Look at your life. Do you have friends? What kind of friends do you have? Have you got a few people in your life that you spend a lot of time with? Have you got a larger number of acquaintances that you see on occasion?
Which is better?
I often ponder this question when watching movies. In lots of movies, there is a couple at the center of the action. The husband may hang out with his buddies bowling, and later the wife has her weekly lunch with a college friend. These scenes make sense dramatically, and they fit with a cultural belief that the path to happiness lies in having close friends.
How important is it for people to have a few close friends?
This issue was explored in a paper in the December, 2012 issue of Psychological Science by Shigehiro Oishi and Selin Kesebir. They suggest that it is most important for people to have a small number of close friends when people live in an area where few people are likely to move away and when economic circumstances lead people to need the help of their friends. That is, when people are relatively well-off, having friends is nice, but they do not necessarily need the kinds of close friends who can help them in a time of need. When people are poor and need other people's help, then it can be worthwhile to invest in close friends who can help them. But, that investment will not be repaid if there is a lot of mobility. When people move around a lot, then chances are those close friends will move away.

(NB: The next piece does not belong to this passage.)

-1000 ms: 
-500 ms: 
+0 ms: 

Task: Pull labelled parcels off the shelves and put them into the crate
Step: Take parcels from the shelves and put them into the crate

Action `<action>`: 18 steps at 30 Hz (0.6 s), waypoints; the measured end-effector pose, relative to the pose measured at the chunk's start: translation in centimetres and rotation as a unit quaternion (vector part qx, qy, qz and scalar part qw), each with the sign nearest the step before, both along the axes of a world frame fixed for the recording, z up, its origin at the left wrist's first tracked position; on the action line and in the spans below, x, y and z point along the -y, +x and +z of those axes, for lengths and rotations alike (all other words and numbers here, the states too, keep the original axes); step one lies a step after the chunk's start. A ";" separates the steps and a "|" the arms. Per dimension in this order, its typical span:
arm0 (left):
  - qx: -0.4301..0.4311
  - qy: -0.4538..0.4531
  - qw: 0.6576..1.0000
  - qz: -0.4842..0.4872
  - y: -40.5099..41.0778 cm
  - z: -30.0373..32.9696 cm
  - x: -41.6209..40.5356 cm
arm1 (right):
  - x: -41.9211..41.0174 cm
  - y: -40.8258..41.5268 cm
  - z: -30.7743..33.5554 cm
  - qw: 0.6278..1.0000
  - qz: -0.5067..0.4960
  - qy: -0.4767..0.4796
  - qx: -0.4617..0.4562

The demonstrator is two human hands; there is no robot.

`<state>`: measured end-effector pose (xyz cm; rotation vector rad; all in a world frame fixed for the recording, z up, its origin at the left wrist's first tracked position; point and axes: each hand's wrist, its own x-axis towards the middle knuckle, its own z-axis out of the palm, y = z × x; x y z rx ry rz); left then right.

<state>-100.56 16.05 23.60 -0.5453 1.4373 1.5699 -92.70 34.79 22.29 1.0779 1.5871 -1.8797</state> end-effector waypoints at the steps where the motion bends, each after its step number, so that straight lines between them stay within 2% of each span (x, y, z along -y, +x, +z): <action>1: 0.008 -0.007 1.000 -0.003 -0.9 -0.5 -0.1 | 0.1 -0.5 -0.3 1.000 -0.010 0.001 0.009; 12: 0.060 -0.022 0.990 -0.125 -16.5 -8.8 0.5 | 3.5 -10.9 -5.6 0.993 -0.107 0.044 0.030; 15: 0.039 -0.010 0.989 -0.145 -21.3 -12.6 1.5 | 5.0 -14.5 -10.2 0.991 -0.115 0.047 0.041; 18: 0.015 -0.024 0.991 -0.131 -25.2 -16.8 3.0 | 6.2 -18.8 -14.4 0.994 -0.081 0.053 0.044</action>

To explore the kinds of friends people have in different circumstances, over 200 participants were recruited to fill out a survey using Amazon's Mechanical Turk. About half of the participants were men and half were women.
Everyone was asked to think about very close friends (those they could not live life without), close friends that are not part of this inner group, and distant friends. They were given 60 points and were asked to allocate those points based on how much time and effort they would put into spending time with these three groups in their life. In addition, participants rated their current feeling of well-being. Finally, participants gave their zip code. The zip code was compared to census data to get information about how often people move in and out of that area as well as the median income in that zip code.
The results fit the predictions made by the researchers. Those people who were both living in an area that had a low median income and where people did not move around much were much happier when they devoted their efforts to close friends than when they devoted their efforts to a larger group of distant friends. This effect was quite large. The people in this group who focused on a small group of close friends were much happier than those who focused on a larger network of distant friends.
For the other three groups (people who were financially well-off and those who had a low median income and lived in an area with a lot of mobility), people were actually slightly happier if they devoted their effort to a larger group of distant friends than if they devoted their effort to a small group of close friends
This finding is interesting, because it suggests that the best way to set up your social network depends a lot on the circumstances around you. That means that the broad belief that it is important to have a few close friends may often be wrong.